In the listing below, find the line containing "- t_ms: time" and the line containing "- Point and". Repeat exactly those two lines and every line between them.

Data:

-----

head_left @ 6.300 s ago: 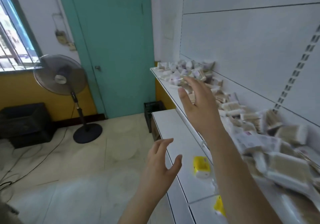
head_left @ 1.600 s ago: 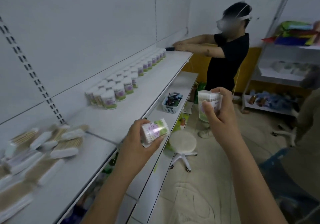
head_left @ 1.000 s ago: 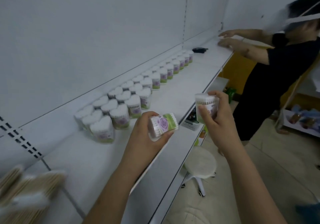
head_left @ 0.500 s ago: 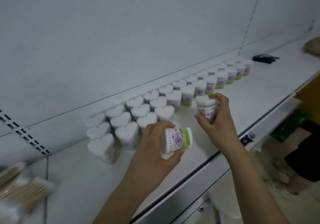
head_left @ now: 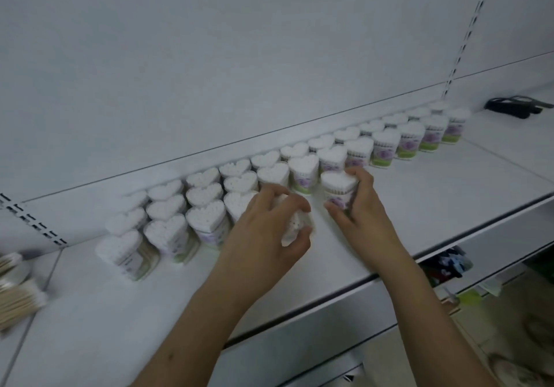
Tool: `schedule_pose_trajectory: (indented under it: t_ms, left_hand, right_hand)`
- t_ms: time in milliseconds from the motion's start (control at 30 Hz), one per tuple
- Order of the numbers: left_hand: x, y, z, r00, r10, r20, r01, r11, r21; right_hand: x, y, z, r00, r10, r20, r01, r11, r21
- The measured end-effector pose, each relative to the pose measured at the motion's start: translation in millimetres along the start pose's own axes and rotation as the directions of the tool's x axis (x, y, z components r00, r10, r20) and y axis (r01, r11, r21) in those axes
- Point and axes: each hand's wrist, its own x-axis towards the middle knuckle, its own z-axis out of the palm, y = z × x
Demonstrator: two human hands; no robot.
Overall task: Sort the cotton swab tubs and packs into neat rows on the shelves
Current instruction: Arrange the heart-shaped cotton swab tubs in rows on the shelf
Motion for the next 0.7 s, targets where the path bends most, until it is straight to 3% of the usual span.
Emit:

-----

Written response:
- t_ms: time in milliseconds from the motion's start (control at 30 Hz), one per tuple
- Order of the numbers: left_hand: x, y, z, r00, r10, r20, r01, r11, r21; right_hand: x, y, z, r00, r10, r20, r01, r11, r21
- The measured end-effector pose, each relative to the pose measured at the motion's start: translation in millimetres along the start pose's own axes and rotation as the directions of the tool's x axis (x, y, z components r00, r10, r20) and y axis (r01, r11, r21) in those axes
- Point and axes: each hand's wrist, its own x-axis towards the middle knuckle, its own z-axis out of the palm, y = z × x

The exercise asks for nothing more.